» **RAW DATA**
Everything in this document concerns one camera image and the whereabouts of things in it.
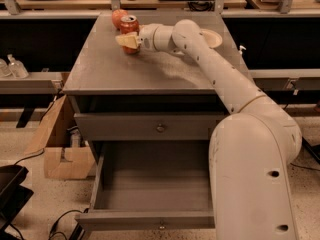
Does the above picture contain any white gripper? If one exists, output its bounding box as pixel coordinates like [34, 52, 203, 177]
[115, 24, 176, 52]

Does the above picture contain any red coke can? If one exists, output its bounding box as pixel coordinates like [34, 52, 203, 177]
[120, 15, 139, 54]

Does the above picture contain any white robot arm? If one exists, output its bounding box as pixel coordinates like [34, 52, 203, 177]
[116, 19, 302, 240]

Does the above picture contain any grey drawer cabinet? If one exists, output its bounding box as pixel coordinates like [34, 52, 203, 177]
[62, 10, 258, 172]

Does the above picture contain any grey upper drawer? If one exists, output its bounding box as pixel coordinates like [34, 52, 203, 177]
[74, 113, 225, 141]

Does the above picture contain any grey open middle drawer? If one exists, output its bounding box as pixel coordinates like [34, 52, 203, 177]
[76, 141, 214, 232]

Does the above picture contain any red apple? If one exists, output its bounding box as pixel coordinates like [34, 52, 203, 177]
[112, 9, 128, 29]

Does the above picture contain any white bowl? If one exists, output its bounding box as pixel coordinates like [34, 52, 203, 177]
[202, 29, 223, 49]

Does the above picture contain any small white pump bottle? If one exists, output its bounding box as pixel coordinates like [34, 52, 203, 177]
[239, 45, 246, 55]

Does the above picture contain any clear sanitizer bottle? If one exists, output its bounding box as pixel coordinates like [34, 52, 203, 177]
[7, 54, 29, 79]

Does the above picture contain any brown cardboard box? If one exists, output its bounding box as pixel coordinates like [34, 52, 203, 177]
[24, 94, 95, 180]

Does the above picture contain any black bin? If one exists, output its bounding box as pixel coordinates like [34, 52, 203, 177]
[0, 165, 33, 232]

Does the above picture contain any black floor cable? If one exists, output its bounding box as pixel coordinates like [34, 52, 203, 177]
[289, 162, 320, 172]

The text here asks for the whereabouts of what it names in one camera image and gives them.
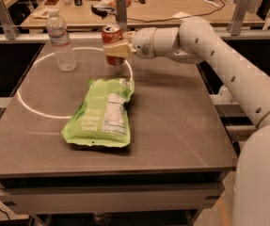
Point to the brown phone on desk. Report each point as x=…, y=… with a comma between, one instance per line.
x=51, y=2

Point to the right metal bracket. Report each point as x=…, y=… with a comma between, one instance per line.
x=235, y=26

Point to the left metal bracket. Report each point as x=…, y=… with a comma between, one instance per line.
x=10, y=30

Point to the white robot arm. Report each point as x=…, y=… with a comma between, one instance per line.
x=193, y=41

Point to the green snack bag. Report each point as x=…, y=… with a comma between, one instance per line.
x=102, y=118

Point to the red coke can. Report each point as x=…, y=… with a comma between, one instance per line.
x=112, y=33

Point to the white table drawer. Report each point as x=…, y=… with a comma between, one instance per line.
x=35, y=201

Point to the metal bracket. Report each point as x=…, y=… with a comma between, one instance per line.
x=10, y=30
x=121, y=14
x=235, y=26

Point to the white paper sheet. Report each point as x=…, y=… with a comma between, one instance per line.
x=181, y=15

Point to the middle metal bracket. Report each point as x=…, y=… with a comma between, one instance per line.
x=121, y=14

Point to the black sunglasses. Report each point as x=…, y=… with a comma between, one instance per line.
x=101, y=13

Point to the clear plastic water bottle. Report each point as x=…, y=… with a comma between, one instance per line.
x=60, y=40

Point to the small clear sanitizer bottle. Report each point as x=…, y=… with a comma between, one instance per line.
x=224, y=96

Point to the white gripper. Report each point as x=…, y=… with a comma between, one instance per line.
x=143, y=43

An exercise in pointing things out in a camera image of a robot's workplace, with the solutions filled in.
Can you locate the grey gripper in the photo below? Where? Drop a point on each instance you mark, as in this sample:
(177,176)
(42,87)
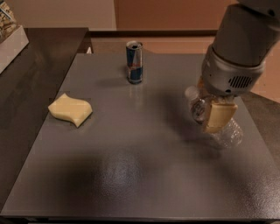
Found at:
(226,76)

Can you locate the clear plastic water bottle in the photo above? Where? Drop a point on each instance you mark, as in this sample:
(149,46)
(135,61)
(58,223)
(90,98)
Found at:
(215,115)

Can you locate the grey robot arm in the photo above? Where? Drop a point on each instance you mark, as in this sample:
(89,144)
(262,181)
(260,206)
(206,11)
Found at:
(236,59)

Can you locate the blue silver energy drink can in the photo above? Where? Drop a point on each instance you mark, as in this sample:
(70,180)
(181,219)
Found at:
(134,52)

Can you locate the yellow wavy sponge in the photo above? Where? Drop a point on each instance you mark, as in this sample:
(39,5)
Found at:
(70,109)

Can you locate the white box with items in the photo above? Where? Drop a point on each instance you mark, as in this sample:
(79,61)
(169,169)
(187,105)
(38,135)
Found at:
(13,38)

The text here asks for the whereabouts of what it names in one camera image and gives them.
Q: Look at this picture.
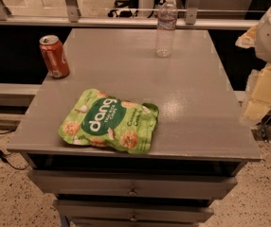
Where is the clear plastic water bottle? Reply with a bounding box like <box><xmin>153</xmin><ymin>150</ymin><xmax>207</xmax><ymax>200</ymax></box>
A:
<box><xmin>155</xmin><ymin>0</ymin><xmax>178</xmax><ymax>58</ymax></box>

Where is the grey drawer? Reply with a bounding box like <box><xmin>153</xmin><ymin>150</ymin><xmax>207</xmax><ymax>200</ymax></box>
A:
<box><xmin>54</xmin><ymin>201</ymin><xmax>213</xmax><ymax>222</ymax></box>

» **REQUIREMENT**
Across the data, pull every line containing the string "ymin".

» **REPLY TO THE EXERCISE**
Where is the clear plastic water bottle? Reply with a bounding box like <box><xmin>153</xmin><ymin>150</ymin><xmax>207</xmax><ymax>200</ymax></box>
<box><xmin>155</xmin><ymin>0</ymin><xmax>178</xmax><ymax>58</ymax></box>
Where is the grey drawer? Reply with a bounding box like <box><xmin>153</xmin><ymin>150</ymin><xmax>207</xmax><ymax>200</ymax></box>
<box><xmin>54</xmin><ymin>201</ymin><xmax>213</xmax><ymax>222</ymax></box>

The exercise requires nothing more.